Stored entries:
------------------------------------------------------------------------

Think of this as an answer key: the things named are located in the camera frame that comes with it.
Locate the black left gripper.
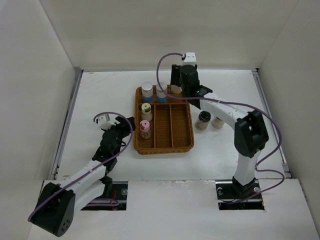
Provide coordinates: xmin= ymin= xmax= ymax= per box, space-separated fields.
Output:
xmin=102 ymin=117 xmax=135 ymax=157

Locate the black cap sugar grinder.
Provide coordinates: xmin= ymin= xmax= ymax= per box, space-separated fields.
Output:
xmin=171 ymin=84 xmax=183 ymax=94

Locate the tall blue label bottle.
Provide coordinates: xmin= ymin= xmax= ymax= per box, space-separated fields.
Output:
xmin=156 ymin=82 xmax=168 ymax=104

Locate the blue label silver cap bottle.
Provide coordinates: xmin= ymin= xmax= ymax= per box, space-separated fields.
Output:
xmin=141 ymin=81 xmax=154 ymax=103

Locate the pink cap spice bottle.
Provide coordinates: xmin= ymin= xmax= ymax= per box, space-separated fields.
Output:
xmin=139 ymin=120 xmax=152 ymax=140

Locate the yellow cap spice bottle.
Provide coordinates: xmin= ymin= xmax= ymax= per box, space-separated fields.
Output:
xmin=141 ymin=103 xmax=153 ymax=122

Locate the dark cap brown spice jar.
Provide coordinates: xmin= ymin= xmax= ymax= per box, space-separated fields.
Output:
xmin=195 ymin=111 xmax=211 ymax=131

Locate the black knob cap jar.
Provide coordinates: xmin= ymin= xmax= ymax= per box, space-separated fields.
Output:
xmin=211 ymin=116 xmax=225 ymax=129

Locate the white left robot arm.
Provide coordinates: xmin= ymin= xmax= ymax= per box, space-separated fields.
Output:
xmin=27 ymin=114 xmax=136 ymax=237

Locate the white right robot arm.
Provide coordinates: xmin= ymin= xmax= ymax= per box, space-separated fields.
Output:
xmin=170 ymin=64 xmax=269 ymax=198

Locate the brown wicker divided basket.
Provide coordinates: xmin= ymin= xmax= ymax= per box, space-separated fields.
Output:
xmin=133 ymin=87 xmax=195 ymax=155

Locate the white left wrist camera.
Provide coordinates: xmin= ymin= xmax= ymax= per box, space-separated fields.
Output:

------------------------------------------------------------------------

### Exercise brief
If the word "camera" appears in a line above, copy that line.

### Answer to the exercise
Think of this as an answer key: the things named are located in the camera frame that comes with it.
Locate the white left wrist camera.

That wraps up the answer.